Filamin A phosphorylation at S2152: a molecular switch fueling cancer and neurodegeneration
摘要
Best known for crosslinking actin to form the cytoskeleton, the scaffolding protein filamin A (FLNA) is an unusually complex intracellular regulator, interacting with a vast array of receptors, cytoskeletal proteins and signaling molecules to expand its regulatory function from structural dynamics to focal adhesion, cell migration and diverse cell signaling. This review focuses on the interplay between FLNA’s conformation, its phosphorylation at S2152 and changes in its protein interactions that alter its function and contribute to cancer, metastasis, Alzheimer’s and potentially other age-related diseases.
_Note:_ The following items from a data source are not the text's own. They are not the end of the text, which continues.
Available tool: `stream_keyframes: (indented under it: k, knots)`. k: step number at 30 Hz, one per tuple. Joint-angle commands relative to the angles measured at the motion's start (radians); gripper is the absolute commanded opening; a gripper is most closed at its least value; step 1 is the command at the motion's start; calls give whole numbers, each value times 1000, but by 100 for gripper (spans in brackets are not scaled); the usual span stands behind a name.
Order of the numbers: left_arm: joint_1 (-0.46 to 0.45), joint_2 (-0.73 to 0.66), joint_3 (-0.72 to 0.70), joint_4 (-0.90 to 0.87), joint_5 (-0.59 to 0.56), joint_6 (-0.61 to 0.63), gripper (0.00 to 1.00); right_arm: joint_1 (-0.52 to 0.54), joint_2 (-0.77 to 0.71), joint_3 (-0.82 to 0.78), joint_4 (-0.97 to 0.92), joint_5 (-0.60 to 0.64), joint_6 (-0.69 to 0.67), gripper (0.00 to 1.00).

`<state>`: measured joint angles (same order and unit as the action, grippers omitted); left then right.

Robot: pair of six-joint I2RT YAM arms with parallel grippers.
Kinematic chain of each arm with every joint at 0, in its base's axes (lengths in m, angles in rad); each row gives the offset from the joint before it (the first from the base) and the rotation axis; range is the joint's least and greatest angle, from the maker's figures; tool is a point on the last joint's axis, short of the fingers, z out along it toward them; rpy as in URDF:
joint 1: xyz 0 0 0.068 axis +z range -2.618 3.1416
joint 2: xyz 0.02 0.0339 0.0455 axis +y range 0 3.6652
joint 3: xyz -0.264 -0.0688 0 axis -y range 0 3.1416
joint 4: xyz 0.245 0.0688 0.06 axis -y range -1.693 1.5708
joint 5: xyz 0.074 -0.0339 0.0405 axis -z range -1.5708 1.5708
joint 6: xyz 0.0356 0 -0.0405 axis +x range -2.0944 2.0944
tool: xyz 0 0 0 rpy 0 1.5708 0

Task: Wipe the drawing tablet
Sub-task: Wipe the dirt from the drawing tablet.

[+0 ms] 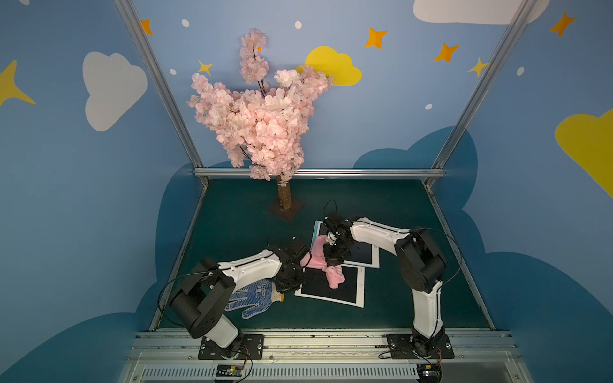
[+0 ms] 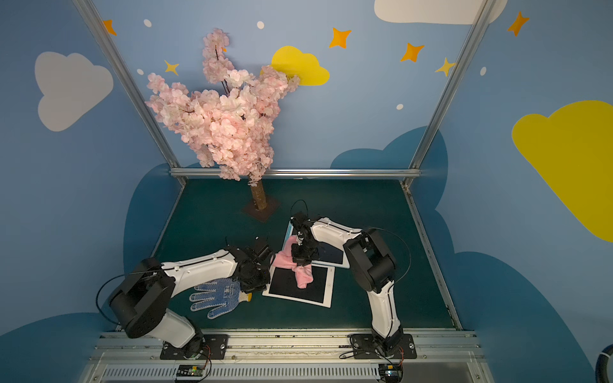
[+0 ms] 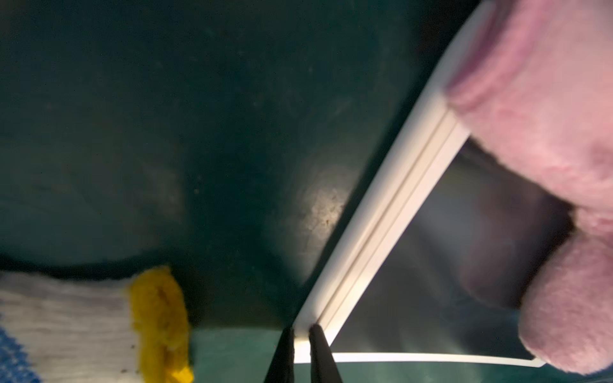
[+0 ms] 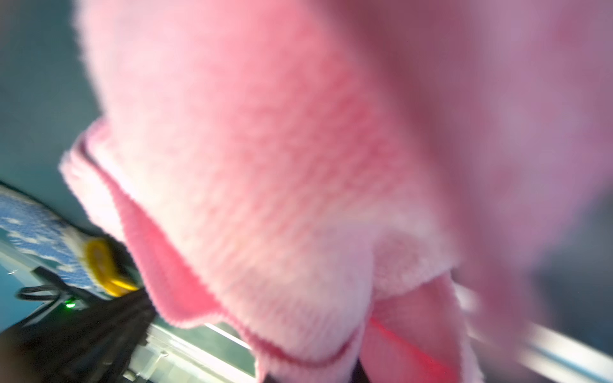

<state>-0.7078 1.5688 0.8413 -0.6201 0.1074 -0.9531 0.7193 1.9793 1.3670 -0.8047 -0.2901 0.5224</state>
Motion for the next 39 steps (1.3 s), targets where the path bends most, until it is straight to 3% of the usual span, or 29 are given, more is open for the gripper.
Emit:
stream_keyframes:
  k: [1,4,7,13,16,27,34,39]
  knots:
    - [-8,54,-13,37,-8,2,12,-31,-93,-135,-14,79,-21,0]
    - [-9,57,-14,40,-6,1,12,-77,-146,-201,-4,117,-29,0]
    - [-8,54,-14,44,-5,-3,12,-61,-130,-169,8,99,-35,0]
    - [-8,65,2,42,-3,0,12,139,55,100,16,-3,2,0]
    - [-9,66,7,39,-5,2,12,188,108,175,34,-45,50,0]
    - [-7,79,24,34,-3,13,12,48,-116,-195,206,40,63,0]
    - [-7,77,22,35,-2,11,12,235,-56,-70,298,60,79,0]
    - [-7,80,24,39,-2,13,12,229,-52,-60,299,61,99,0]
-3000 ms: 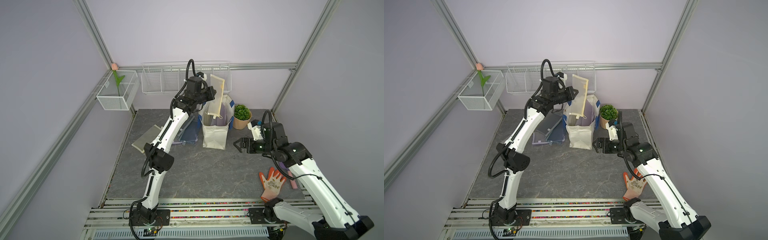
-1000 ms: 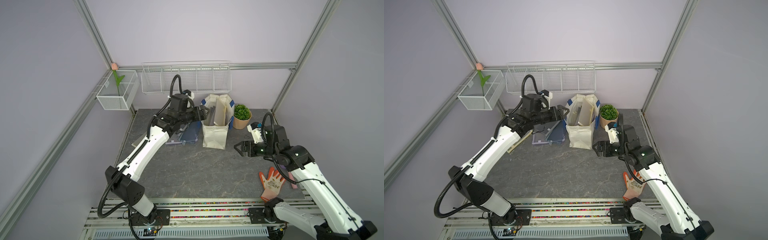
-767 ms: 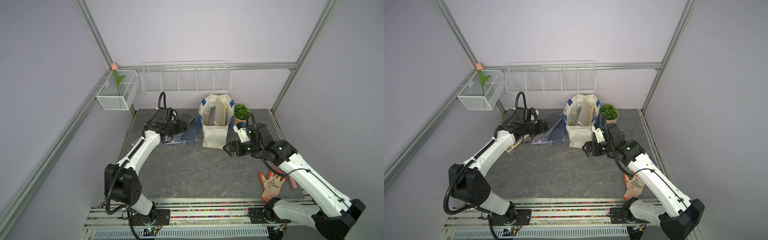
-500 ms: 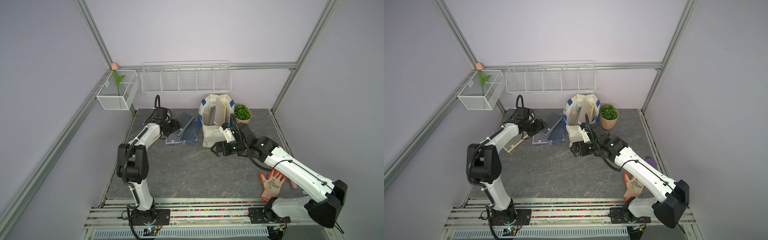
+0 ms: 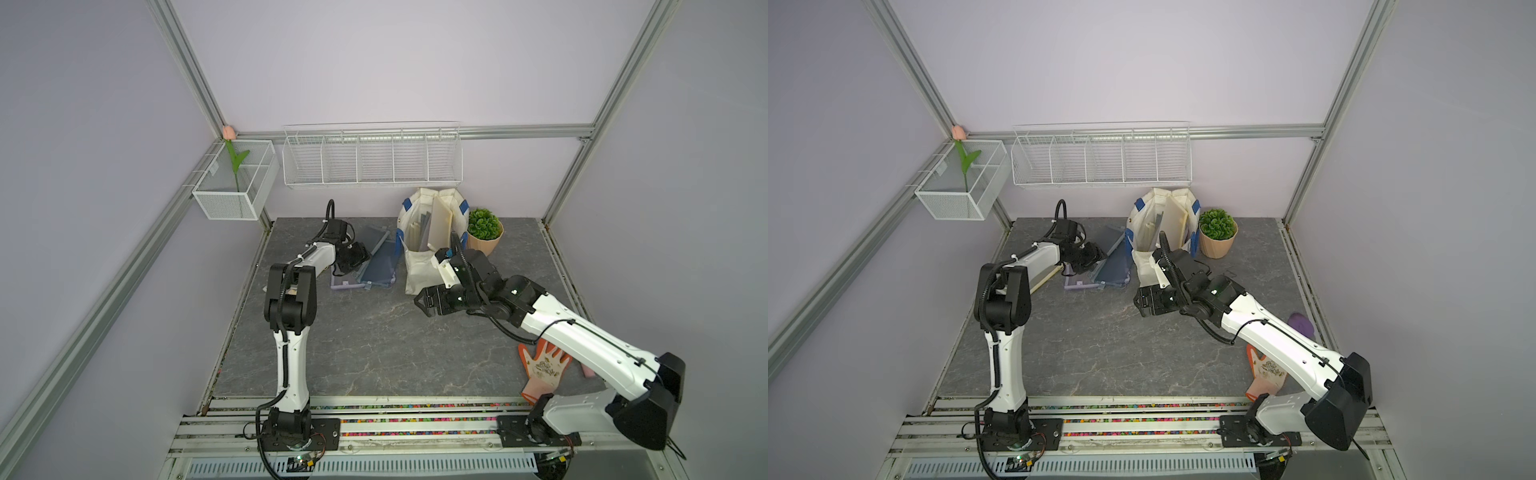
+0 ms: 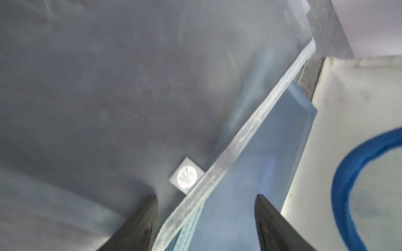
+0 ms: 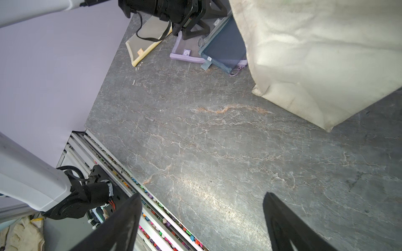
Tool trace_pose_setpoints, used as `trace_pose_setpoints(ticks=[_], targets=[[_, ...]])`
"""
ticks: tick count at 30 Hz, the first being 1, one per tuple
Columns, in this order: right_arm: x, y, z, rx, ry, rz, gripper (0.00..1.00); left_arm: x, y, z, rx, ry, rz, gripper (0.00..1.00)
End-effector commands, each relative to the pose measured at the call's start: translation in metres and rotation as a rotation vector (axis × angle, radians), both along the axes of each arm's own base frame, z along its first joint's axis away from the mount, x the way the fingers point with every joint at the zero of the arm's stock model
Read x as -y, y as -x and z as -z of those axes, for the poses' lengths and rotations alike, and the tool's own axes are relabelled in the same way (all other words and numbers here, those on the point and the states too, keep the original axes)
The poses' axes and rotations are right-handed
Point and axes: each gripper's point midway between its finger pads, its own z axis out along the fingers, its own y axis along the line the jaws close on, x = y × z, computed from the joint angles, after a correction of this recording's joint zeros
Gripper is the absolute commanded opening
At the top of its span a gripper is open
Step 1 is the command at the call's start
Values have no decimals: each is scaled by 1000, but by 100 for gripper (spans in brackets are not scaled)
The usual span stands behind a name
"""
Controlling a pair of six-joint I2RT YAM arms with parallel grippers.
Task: Put the pencil pouch into the canvas bag
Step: Move the pencil pouches to the center of the board.
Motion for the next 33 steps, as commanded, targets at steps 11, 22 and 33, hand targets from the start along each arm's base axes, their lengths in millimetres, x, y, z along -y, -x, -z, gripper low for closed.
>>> trace_pose_setpoints(ticks=[11,22,33], targets=[[-10,-2,10,-26,-36,4,89,19,139,33,-158,49,14,67],[-22,14,43,-142,-9,-48,89,71,266,29,-218,41,189,67],[-59,18,76,-259,-17,-142,89,67,296,-47,-110,119,219,69]])
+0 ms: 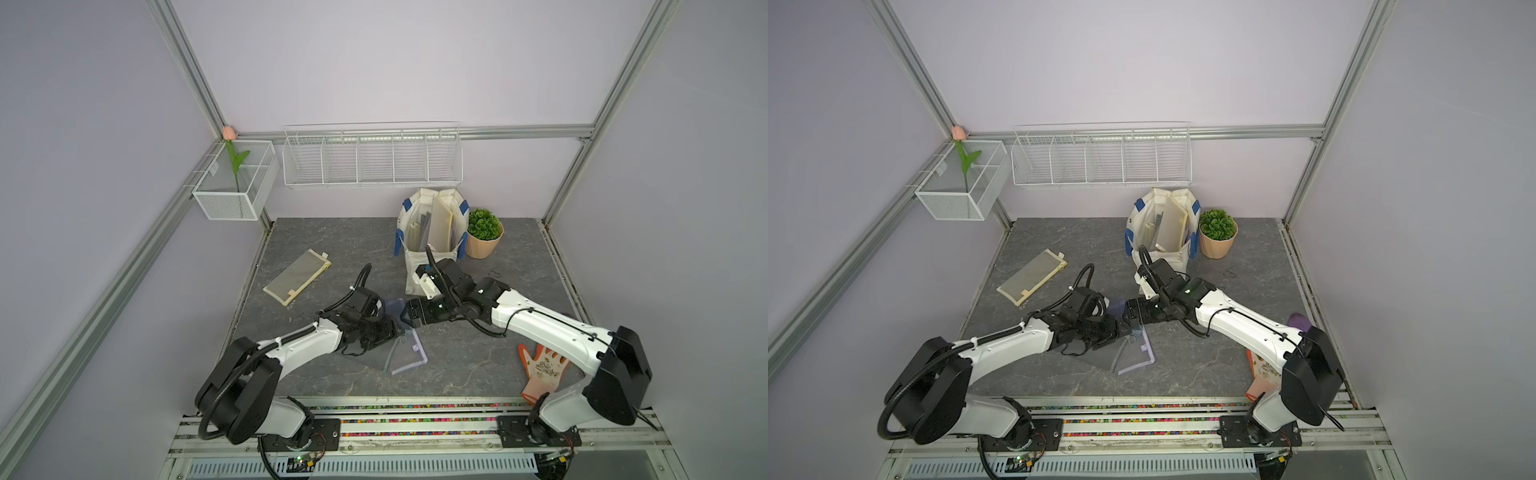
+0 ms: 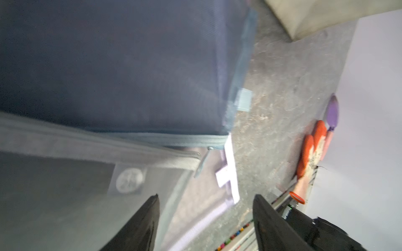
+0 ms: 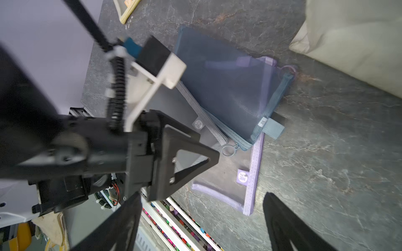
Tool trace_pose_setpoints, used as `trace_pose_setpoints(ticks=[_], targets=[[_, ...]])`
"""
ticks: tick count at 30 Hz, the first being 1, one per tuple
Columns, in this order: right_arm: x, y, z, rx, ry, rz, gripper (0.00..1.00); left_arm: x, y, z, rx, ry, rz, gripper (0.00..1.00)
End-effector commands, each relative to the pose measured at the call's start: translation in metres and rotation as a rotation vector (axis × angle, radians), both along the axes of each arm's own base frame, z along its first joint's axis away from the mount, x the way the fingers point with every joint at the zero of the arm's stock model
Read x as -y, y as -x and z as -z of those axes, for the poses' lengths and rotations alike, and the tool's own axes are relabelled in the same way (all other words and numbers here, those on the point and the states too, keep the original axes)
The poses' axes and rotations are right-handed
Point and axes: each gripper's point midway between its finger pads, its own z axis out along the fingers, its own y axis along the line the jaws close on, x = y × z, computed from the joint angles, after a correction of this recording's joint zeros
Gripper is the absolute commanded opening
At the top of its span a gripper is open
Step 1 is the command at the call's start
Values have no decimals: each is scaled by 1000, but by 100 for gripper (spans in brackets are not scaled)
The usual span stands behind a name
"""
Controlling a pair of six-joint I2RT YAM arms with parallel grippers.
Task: Put the pencil pouch into the canvas bag
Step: Move the pencil pouches to the center of the board, then pick up the pencil pouch.
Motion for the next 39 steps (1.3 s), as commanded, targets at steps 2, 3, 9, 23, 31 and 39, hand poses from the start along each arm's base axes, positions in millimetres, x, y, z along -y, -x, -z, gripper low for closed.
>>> trace_pose_setpoints(ticks=[2,3,9,23,31,39], targets=[[-36,4,9,-66,-57,-100,89,-24,15,-19,-33,-18,-25,70],[-44,3,12,-72,-51,-125,89,-32,18,-20,-43,-21,-43,70],[-84,-7,49,-110,-8,-213,89,-92,35,-18,-40,-30,-271,71],[-112,-33,112,-136,53,-257,89,-127,43,20,-130,164,-633,72],[-106,-21,127,-193,46,-284,95,-139,37,55,-152,122,-727,71],[-103,-5,131,-238,-13,-287,92,-136,23,68,-140,126,-737,71]])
Various cellular stressors can induce these conformational and phosphorylation changes. Normally quiescent, FLNA has an auto-inhibitory loop that can be unfurled by mechanical or other stress or by phosphorylation at S2152, and reciprocally, S2152 phosphorylation is induced upon dismantling the auto-inhibitory conformation, in an amplifying process. S2152 phosphorylated FLNA contributes to integrin activation, leading to cell adhesion and migration, and supports non-canonical roles of elements of the unfolded protein response (UPR) during endoplasmic reticulum (ER) stress, impeding ER calcium replenishment and sustaining UPR, leading to either proliferation and migration or cell death, depending on cell type. In cancer cells, S2152 phosphorylated FLNA enhances activation of cancer signaling molecules K-RAS and mechanistic target of rapamycin (mTOR), while impairing anti-proliferative signaling at other receptors. In Alzheimer’s disease, S2152 phosphorylated FLNA enables sustained inflammatory signaling and pathogenic signaling that hyperphosphorylates tau. Because S2152 phosphorylation of FLNA contributes to integrin activation, cell adhesion, proliferation, metastasis, inflammation and neurodegeneration, agents that reduce this phosphorylation may have broad therapeutic utility.